What needs to be done: What lines of the material hold the string "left"? Pull each of them out.

==== Information supplied ====

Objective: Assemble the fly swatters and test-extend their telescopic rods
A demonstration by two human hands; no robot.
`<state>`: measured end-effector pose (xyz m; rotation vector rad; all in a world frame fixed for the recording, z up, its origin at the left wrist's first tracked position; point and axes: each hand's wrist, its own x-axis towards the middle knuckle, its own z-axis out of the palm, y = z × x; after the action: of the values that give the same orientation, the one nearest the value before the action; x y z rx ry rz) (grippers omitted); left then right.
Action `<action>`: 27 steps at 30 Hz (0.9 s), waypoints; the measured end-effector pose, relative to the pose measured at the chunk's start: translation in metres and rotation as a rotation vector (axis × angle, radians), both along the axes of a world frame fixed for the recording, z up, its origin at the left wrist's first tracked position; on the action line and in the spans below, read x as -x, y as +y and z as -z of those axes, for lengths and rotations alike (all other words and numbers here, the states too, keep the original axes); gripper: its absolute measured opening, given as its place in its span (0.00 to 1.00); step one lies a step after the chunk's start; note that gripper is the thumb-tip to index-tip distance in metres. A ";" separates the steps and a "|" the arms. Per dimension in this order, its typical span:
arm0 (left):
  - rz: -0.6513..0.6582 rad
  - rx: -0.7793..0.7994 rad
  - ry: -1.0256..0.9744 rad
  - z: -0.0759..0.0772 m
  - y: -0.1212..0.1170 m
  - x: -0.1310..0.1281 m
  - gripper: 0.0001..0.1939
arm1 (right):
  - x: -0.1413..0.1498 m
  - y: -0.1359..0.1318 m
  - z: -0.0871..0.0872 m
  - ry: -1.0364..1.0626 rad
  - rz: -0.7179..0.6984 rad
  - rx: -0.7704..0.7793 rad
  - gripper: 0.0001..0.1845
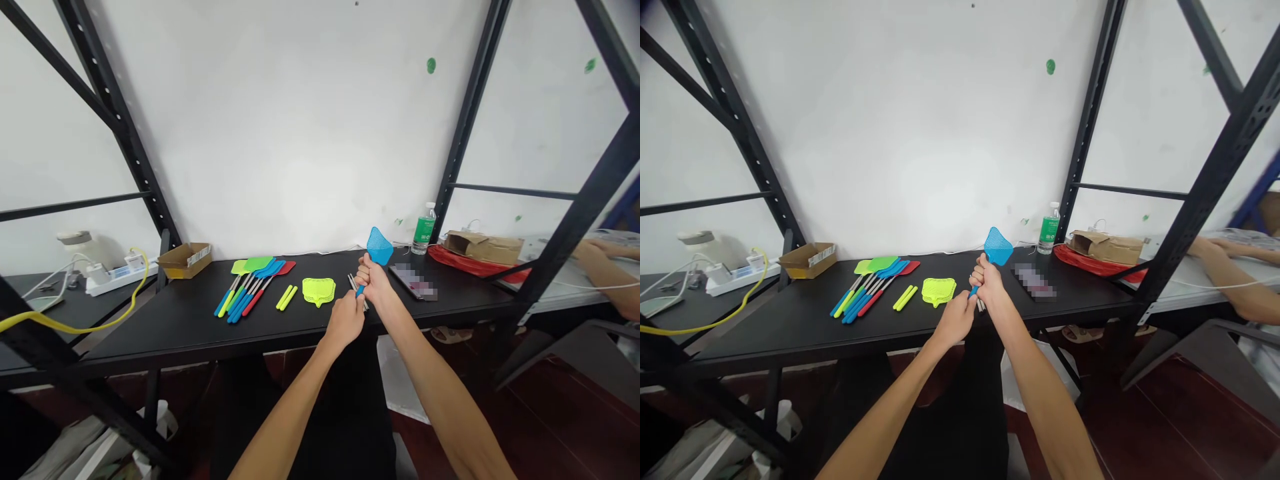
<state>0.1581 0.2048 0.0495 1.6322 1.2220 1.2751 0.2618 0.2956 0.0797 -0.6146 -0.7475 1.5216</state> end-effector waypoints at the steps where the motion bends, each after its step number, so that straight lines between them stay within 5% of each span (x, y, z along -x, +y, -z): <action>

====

Response area:
`<state>`: measured end-effector pose (xyz m; rotation vector rad; all in a world frame fixed for the recording, z up, its origin at the left wrist's first tracked position; point and axes: each hand's wrist, its own x-axis towards the middle knuckle, its own z-axis out of the palm, y = z × x; after the action: of the values that give the same orientation, the one nearest the value before the action; x y z rx ry rz) (grippers omitted); left then right.
Action `<action>`: 27 steps at 30 Hz (0.9 s), waypoints; the measured end-effector pose, relative to the pose measured at the chunk's start: translation in metres and rotation as a rotation vector (axis × angle, radians), both along the axes of a world frame fixed for the recording, z up, its origin at the left wrist's first tracked position; on the action line and in the spans below, read x as -x, y as +y and z as -z of those axes, for lengths and rotations alike (all other words and numbers here, the states too, keep the original axes); gripper: its absolute measured opening, given as its place in its span (0.00 to 1.00); step one lies a step after the chunk's start; note that gripper is the thumb-tip to index-tip distance in metres. A ";" separates the steps and a "|" the arms. Per dimension in this order, its typical span:
arm0 (left):

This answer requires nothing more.